··· Dataset excerpt
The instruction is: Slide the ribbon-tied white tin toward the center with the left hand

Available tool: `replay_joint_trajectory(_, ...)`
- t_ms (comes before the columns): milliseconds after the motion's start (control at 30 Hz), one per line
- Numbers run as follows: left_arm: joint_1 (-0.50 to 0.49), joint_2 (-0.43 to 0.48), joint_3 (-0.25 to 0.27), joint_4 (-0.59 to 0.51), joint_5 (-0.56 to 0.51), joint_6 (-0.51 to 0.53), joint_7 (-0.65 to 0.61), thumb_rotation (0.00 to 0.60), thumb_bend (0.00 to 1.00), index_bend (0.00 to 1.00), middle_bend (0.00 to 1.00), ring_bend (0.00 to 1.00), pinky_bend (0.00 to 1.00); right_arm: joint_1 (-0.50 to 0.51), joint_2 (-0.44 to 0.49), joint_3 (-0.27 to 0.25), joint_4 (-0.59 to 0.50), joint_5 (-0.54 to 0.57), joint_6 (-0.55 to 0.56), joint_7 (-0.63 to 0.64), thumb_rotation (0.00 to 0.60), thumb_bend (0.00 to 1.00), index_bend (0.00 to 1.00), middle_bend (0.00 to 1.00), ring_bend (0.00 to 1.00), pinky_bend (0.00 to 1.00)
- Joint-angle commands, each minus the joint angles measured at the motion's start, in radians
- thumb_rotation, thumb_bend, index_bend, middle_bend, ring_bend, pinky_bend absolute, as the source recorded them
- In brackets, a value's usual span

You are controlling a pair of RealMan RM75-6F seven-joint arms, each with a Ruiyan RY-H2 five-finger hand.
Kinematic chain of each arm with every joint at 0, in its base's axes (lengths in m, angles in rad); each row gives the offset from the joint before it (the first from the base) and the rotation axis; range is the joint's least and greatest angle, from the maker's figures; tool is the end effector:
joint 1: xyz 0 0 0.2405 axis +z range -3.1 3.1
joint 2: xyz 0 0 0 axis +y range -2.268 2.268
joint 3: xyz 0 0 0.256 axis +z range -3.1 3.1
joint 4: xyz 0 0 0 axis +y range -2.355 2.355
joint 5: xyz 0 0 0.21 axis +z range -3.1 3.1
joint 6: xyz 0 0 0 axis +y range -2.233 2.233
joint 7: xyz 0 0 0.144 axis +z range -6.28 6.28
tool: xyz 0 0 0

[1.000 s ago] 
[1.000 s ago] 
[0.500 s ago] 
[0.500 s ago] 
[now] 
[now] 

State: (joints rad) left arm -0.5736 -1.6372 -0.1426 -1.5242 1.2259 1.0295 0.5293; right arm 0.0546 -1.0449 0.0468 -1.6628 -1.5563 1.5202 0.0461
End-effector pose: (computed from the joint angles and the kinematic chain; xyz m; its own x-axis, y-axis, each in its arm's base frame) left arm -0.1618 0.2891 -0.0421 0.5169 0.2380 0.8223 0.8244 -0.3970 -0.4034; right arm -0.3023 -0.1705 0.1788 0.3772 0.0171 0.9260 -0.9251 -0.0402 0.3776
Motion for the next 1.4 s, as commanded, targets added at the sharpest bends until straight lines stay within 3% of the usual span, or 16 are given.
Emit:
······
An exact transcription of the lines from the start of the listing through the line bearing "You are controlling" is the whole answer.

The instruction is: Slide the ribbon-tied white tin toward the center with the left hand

Available tool: `replay_joint_trajectory(_, ...)`
- t_ms (comes before the columns): milliseconds after the motion's start (control at 30 Hz), one per line
- Numbers run as follows: left_arm: joint_1 (-0.50 to 0.49), joint_2 (-0.43 to 0.48), joint_3 (-0.25 to 0.27), joint_4 (-0.59 to 0.51), joint_5 (-0.56 to 0.51), joint_6 (-0.51 to 0.53), joint_7 (-0.65 to 0.61), thumb_rotation (0.00 to 0.60), thumb_bend (0.00 to 1.00), index_bend (0.00 to 1.00), middle_bend (0.00 to 1.00), ring_bend (0.00 to 1.00), pinky_bend (0.00 to 1.00); right_arm: joint_1 (-0.50 to 0.51), joint_2 (-0.44 to 0.49), joint_3 (-0.27 to 0.25), joint_4 (-0.59 to 0.50), joint_5 (-0.54 to 0.57), joint_6 (-0.55 to 0.56), joint_7 (-0.63 to 0.64), thumb_rotation (0.00 to 0.60), thumb_bend (0.00 to 1.00), index_bend (0.00 to 1.00), middle_bend (0.00 to 1.00), ring_bend (0.00 to 1.00), pinky_bend (0.00 to 1.00)
- Joint-angle commands, each minus the joint angles measured at the motion's start, in radians
- thumb_rotation, thumb_bend, index_bend, middle_bend, ring_bend, pinky_bend absolute, as the source recorded them
- In brackets, a value's usual span

You are controlling a pair of RealMan RM75-6F seven-joint arms, each with a Ruiyan RY-H2 five-finger hand.

Nothing more is required for this exercise.